**Exercise brief:** Retype the material so that each line matches the original exactly.

**Information shown:**
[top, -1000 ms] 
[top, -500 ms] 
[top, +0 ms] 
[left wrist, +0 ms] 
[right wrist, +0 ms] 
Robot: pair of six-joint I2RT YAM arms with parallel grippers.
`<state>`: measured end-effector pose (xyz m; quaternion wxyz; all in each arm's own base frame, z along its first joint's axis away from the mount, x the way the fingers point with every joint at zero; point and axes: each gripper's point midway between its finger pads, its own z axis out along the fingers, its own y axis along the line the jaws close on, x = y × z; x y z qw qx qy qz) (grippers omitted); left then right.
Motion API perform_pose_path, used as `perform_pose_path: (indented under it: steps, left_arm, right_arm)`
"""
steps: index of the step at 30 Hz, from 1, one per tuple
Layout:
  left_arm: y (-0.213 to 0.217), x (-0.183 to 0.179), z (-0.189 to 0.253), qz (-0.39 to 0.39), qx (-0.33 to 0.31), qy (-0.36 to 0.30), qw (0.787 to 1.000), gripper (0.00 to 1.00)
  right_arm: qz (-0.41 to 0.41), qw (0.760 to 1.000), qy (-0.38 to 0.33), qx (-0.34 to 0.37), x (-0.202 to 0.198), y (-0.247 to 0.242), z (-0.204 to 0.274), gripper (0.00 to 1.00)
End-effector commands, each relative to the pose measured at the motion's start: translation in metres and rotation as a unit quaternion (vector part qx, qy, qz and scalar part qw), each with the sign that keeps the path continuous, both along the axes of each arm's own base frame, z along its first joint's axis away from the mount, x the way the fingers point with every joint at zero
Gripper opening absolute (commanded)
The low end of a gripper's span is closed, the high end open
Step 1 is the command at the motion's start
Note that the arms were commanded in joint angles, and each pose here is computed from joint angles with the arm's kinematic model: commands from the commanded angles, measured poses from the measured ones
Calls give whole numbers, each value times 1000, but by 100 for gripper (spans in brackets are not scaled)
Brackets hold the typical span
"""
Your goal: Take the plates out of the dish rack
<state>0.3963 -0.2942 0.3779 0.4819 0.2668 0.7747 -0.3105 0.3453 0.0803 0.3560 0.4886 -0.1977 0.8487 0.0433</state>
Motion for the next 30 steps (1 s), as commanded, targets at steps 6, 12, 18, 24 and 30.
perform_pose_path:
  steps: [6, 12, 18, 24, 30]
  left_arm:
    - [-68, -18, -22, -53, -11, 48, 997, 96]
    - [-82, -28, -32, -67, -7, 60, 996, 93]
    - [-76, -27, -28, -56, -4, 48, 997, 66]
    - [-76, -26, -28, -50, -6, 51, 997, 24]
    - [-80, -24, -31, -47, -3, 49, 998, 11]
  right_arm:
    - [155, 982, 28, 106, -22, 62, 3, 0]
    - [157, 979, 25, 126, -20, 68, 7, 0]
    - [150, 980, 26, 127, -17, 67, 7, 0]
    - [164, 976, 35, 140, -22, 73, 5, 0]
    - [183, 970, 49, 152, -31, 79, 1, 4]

**Result of this exercise:**
[top, -1000 ms] 
[top, -500 ms] 
[top, +0 ms] 
[left wrist, +0 ms] 
[right wrist, +0 ms] 
Robot: pair of six-joint I2RT YAM arms with parallel grippers.
`<state>`: measured end-effector pose (xyz m; quaternion wxyz; all in each arm's own base frame, z along its first joint's axis away from the mount, x the way the fingers point with every joint at zero; point and axes: each gripper's point midway between its finger pads, its own z axis out along the fingers, its own y axis along the line the jaws close on, x = y × z; x y z qw qx qy qz) (grippers omitted); left then right.
Motion API perform_pose_path, used as `perform_pose_path: (indented under it: steps, left_arm, right_arm)`
"""
steps: index of the step at 30 Hz, from 1, one per tuple
Layout:
  left_arm: y (-0.213 to 0.217), x (-0.183 to 0.179), z (-0.189 to 0.253), qz (-0.39 to 0.39), qx (-0.33 to 0.31), qy (-0.36 to 0.30), qw (0.787 to 1.000), gripper (0.00 to 1.00)
  right_arm: qz (-0.41 to 0.41), qw (0.760 to 1.000), qy (-0.38 to 0.33), qx (-0.34 to 0.37), x (-0.202 to 0.198), y (-0.247 to 0.242), z (-0.204 to 0.274), gripper (0.00 to 1.00)
End-effector commands, each relative to the pose measured at the motion's start: translation in metres and rotation as a unit quaternion (vector part qx, qy, qz and scalar part qw), each with the sign that keeps the path continuous, both along the axes of each arm's own base frame, z along its first joint's axis away from the mount, x the way the fingers point with every joint at zero
Gripper opening absolute (commanded)
The low end of a gripper's span is closed, the high end open
Step 1 is the command at the motion's start
Note that the arms were commanded in joint angles, and each pose here is computed from joint angles with the arm's kinematic model: commands from the commanded angles, measured poses from the measured ones
Calls give whole numbers, each value times 1000, but by 100 for gripper (spans in brackets are not scaled)
Brackets hold the typical span
"""
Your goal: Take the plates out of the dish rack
<state>0.3963 -0.2942 0.3779 0.4819 0.2668 0.7747 -0.3105 0.3453 0.0803 0.3560 0.4886 -0.1977 0.8487 0.0433</state>
Motion for the next 30 steps (1 s), as commanded, targets at steps 6, 12, 18, 24 and 30.
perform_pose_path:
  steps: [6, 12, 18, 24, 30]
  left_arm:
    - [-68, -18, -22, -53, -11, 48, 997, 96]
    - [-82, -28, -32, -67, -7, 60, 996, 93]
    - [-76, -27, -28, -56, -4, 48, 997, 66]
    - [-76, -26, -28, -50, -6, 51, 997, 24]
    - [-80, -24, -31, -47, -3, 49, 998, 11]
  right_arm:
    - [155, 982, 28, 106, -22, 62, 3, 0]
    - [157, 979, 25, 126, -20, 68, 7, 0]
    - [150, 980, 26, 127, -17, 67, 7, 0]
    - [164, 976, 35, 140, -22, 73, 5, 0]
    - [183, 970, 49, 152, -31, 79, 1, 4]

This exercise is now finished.